Department of Neurological Surgery, Northwestern University Feinberg School of Medicine, Chicago, IL 60611, USA.
Spine (Phila Pa 1976). 2013 Feb 15;38(4):E259-62. doi: 10.1097/BRS.0b013e31827fc5cb.
Case report and review of the literature.
This case illustrates the importance of the costosternal complex in maintaining the stability and alignment of the thoracic spine. The patient was iatrogenically destabilized by placement of a pectus bar leading to rapid symptomatic progression of his Scheuermann's kyphosis, ultimately requiring surgical correction.
Scheuermann's kyphosis is a disease process defined by strict radiographical and clinical criteria. Surgical treatment is generally recommended for curves greater than 75°. This case demonstrates the critical role of the costosternal complex in maintaining the stability of the thoracic spine. The patient described in this report underwent placement of a pectus bar for correction of symptomatic pectus excavatum. He subsequently developed a progressive symptomatic Scheuermann's kyphosis as a result of the destabilization of his costosternal complex. This patient ultimately required removal of the pectus bar and posterior instrumented kyphosis correction.
Progressive symptomatic Scheuermann's kyphosis (105°) corrected by removal of the pectus bar, T11 posterior vertebral-column resection and T4-L3 instrumented posterior spinal fusion.
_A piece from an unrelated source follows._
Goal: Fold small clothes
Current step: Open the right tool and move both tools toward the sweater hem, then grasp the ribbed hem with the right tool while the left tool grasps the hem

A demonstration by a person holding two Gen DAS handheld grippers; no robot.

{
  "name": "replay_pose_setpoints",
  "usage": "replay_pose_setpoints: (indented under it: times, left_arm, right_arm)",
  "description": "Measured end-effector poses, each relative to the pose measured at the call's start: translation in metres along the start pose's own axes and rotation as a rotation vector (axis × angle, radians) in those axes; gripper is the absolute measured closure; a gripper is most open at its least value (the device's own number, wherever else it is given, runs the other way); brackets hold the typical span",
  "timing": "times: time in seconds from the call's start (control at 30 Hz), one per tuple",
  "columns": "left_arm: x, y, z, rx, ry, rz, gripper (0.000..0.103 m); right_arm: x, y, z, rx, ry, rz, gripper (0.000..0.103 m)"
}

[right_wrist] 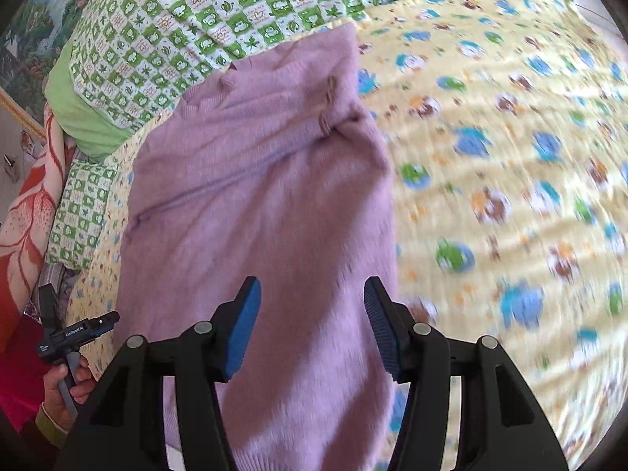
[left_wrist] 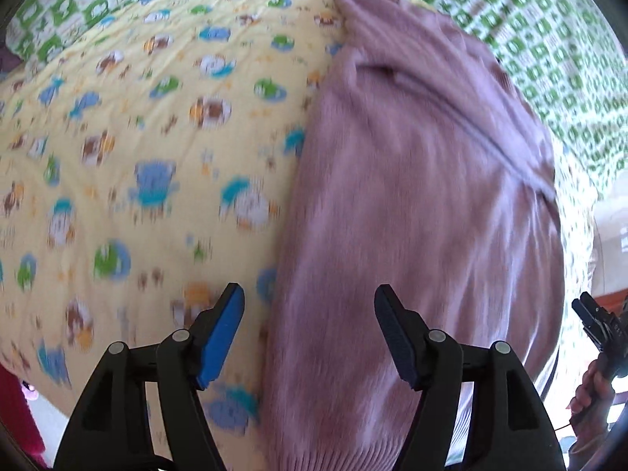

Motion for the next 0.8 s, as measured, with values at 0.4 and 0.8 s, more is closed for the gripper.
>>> replay_pose_setpoints:
  times: [0.4,0.8]
  left_arm:
    - [-0.058,-0.001,-0.018,-0.012,-0.024,0.087,0.026]
    - [-0.102,-0.004,-0.026,-0.049,-0.038,0.110,0.026]
  right_arm:
    - [-0.073,0.026,-0.050,-0.026,-0.001,0.077,0.047]
    - [-0.116,0.019,-0.049,0.040,-0.054,0.112,0.047]
Point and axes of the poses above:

The patient had an uneventful immediate postoperative course. He was discharged neurologically intact with dramatic kyphosis correction and significant symptomatic improvement. Radiographs obtained 3 years postoperatively reveal stable thoracolumbar correction.
The costosternal complex plays a critically important role in the intrinsic stability of the thoracic spine. Iatrogenic disruption of the costosternal complex can result in rapid progression of thoracic/thoracolumbar kyphosis in the setting of Scheuermann's disease.
病例报告及文献复习。
本病例说明了胸肋复合体在维持胸脊柱稳定性和排列中的重要性。患者因放置胸骨柄而导致胸肋复合体医源性不稳定,从而导致Scheuermann 后凸症的症状迅速进展,最终需要手术矫正。
Scheuermann 后凸症是一种由严格的影像学和临床标准定义的疾病过程。手术治疗通常推荐用于大于 75°的曲线。本病例说明了胸肋复合体在维持胸脊柱稳定性方面的关键作用。本报告中描述的患者因漏斗胸而行胸骨柄矫正术。由于他的胸肋复合体不稳定,他随后发展为进行性症状性 Scheuermann 后凸症。该患者最终需要取出胸骨柄并进行后路器械性脊柱后凸矫正。
通过取出胸骨柄、T11 后路椎体柱切除和 T4-L3 后路器械性脊柱融合矫正进行性症状性 Scheuermann 后凸症(105°)。
患者术后即刻无并发症。他神经功能完整出院,后凸畸形明显矫正,症状显著改善。术后 3 年获得的 X 线片显示胸腰椎矫正稳定。
胸肋复合体在胸脊柱的固有稳定性中起着至关重要的作用。Scheuermann 病患者,胸肋复合体的医源性破坏可导致胸/胸腰椎后凸迅速进展。